Most invoice approval workflows aren't actually about approval. They're about catching extraction errors.
The approver isn't deciding whether to pay the vendor — that decision was made when the PO was issued. They're checking whether the data was pulled correctly. Whether the invoice amount matches what's in the system. Whether the line items are right. Whether the vendor name got parsed correctly from a PDF that was scanned sideways.
It's quality control for a tool or process that can't be trusted.
Lido eliminates the extraction errors that create approval bottlenecks in the first place. Its AI reads invoices accurately enough—line items, tax details, PO numbers, vendor names—that approvers can trust the data without manually re-checking every field. When extraction is accurate, approval workflows become what they were designed to be: a policy check, not a data verification step.
One operations lead at a gas distribution company put it bluntly:
"The approval is all about the accurate extraction of the data. It has nothing to do with the content."
They process over 20,000 invoices a month. Every single one goes through manual review — not because the business logic requires human judgment, but because their previous extraction tool wasn't reliable enough to skip it. The approval workflow exists because automation failed.
This pattern shows up everywhere. A government agency paid $30,000 for a document extraction contract. They were told it would be plug and play. Instead, they ended up reviewing every output because accuracy was inconsistent. Worse, they were charged for each extraction attempt, including the ones that failed.
When extraction accuracy is unreliable, organizations build manual review into the process as a safety net. That safety net has a cost: headcount, time, and the cognitive load of checking work that should have been done right the first time. But the cost is hidden because it's baked into "the process." Nobody questions whether the approval step should exist. They just staff for it.
The gas distribution company had already migrated from Docparser to Nanonets specifically to escape template maintenance. They ended up in a different version of the same problem — spending "a ton of time retraining the models" and still requiring manual approval on every extraction.
The tool changed. The approval workflow didn't.
This is the trap with template-based and model-trained extraction tools. You might get marginally better accuracy with a newer tool, but you're still in the same paradigm. Still training models, still retraining when formats change, still dealing with the fundamental limitation that these tools need to be taught what a document looks like before they can read it.

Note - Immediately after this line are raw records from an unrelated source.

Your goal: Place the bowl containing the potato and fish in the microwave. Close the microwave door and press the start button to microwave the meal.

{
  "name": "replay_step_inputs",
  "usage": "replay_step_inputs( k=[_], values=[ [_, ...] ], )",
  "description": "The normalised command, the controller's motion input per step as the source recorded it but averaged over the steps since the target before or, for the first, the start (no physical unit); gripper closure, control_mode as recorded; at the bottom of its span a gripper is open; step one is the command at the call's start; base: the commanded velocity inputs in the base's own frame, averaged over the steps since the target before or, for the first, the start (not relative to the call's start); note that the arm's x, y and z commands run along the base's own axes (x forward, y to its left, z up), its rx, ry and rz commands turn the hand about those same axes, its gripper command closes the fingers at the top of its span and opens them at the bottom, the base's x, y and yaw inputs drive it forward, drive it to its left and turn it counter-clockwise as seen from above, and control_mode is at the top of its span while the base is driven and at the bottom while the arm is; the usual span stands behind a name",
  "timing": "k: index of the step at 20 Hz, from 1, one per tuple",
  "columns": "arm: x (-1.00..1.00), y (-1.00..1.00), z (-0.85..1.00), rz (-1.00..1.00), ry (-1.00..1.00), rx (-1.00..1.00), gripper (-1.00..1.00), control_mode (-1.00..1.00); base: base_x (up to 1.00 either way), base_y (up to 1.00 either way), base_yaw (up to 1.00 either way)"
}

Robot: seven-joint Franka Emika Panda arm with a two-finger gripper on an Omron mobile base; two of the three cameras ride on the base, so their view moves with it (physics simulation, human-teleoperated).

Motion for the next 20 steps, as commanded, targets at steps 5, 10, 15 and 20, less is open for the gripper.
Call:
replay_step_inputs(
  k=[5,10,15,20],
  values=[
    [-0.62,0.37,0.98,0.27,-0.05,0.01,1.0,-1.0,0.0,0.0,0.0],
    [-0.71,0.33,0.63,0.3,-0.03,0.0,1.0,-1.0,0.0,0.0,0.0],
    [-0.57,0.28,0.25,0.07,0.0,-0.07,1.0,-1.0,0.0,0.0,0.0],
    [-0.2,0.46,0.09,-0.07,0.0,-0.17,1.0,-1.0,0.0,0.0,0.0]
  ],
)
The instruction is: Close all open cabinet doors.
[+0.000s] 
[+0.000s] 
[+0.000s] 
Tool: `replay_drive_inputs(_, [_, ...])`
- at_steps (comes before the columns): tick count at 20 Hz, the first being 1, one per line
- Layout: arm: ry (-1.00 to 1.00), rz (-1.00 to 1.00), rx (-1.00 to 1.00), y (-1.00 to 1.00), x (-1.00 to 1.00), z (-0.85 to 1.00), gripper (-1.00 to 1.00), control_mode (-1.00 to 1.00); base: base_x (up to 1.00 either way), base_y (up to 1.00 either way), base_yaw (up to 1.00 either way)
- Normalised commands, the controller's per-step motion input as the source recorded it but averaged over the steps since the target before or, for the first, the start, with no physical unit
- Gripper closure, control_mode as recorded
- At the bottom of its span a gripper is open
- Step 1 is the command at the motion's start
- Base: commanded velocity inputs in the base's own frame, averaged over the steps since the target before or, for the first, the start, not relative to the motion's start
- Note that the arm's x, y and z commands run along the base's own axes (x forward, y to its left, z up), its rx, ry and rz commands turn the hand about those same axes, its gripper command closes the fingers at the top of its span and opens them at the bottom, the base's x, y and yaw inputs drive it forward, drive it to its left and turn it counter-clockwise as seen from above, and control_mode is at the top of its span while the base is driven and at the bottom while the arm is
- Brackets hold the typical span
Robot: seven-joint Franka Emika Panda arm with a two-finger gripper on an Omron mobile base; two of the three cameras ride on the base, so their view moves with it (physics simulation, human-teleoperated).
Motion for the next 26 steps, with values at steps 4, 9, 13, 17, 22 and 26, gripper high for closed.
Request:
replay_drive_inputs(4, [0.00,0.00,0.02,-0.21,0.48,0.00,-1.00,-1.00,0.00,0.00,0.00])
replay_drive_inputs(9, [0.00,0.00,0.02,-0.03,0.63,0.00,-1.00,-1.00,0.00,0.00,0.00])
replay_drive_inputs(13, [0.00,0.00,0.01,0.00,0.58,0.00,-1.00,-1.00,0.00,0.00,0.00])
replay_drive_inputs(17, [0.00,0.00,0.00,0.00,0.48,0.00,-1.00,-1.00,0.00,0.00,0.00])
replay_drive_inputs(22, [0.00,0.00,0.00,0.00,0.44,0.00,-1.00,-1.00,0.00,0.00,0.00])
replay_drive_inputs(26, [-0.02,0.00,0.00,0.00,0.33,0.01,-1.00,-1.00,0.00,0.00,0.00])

If your extraction were 100% accurate, would you still require manual review on every invoice? For most teams, the honest answer is no. The review exists because the tool can't be trusted. Fix the accuracy problem, and the approval problem solves itself.
Eliminating accuracy-driven approvals requires a different architecture — one that doesn't depend on templates or trained models that break when formats change.
Layout-agnostic extraction means the tool reads documents the way a human would: by understanding what's on the page, not by matching it against a predefined template. When a vendor changes their invoice format, nothing breaks. When you onboard a new supplier with a format you've never seen, it just works.
When extraction is reliable, approval workflows can focus on what they're supposed to focus on: business decisions that require human judgment. Exception handling. Spend policy compliance. Vendor disputes. The work your AP team was actually hired to do.
Lido uses a custom blend of AI vision models, OCR, and LLMs to extract data from any document — invoices, POs, receipts, statements — without templates or model training. Upload a document, tell it what to extract, and get structured data back. When extraction isn't perfect on the first pass, reprocess free for 24 hours until it's right.
ACS Industries automated 400+ POs weekly and avoided a hire. Relay processes 16,000 Medicaid claims in 5 days. Soldier Field cut 20 hours of weekly invoice work to minutes. These teams aren't approving every extraction anymore — because they don't have to.
If your approval process is really just an accuracy check, it's time to fix the accuracy.